◆ Aim of the exercise
Lines from the beginning of the data through the line containing "(31, 219) to (278, 46): 117" are to be copied exactly, with no other line included.

◆ Dataset excerpts
"""

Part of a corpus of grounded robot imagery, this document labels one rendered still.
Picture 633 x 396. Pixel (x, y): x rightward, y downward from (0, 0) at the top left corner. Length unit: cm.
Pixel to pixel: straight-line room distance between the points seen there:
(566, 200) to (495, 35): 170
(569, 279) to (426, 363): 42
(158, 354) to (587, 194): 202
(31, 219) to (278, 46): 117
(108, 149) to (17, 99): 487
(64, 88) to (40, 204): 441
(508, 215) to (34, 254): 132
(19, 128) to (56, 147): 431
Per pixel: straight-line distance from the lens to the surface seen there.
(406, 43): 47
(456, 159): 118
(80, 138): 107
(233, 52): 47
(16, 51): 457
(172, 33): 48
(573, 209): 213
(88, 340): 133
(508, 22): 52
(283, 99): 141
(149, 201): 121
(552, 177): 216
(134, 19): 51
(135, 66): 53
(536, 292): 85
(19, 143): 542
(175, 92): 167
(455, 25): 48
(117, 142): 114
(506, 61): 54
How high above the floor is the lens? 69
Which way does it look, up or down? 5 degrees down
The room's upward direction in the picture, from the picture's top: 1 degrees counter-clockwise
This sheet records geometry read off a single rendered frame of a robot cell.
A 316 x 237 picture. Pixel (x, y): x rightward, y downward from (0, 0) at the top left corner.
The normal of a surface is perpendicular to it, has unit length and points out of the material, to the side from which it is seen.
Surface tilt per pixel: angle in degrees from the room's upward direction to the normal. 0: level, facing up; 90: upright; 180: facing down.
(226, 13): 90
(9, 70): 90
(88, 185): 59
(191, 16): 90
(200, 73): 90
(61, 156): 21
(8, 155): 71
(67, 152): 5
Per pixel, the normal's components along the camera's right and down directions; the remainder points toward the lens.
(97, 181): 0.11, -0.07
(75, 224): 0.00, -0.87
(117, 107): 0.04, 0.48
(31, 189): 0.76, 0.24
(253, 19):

"""

◆ Written response
Part of a corpus of grounded robot imagery, this document labels one rendered still.
Picture 633 x 396. Pixel (x, y): x rightward, y downward from (0, 0) at the top left corner. Length unit: cm.
Pixel to pixel: straight-line room distance between the points seen there:
(566, 200) to (495, 35): 170
(569, 279) to (426, 363): 42
(158, 354) to (587, 194): 202
(31, 219) to (278, 46): 117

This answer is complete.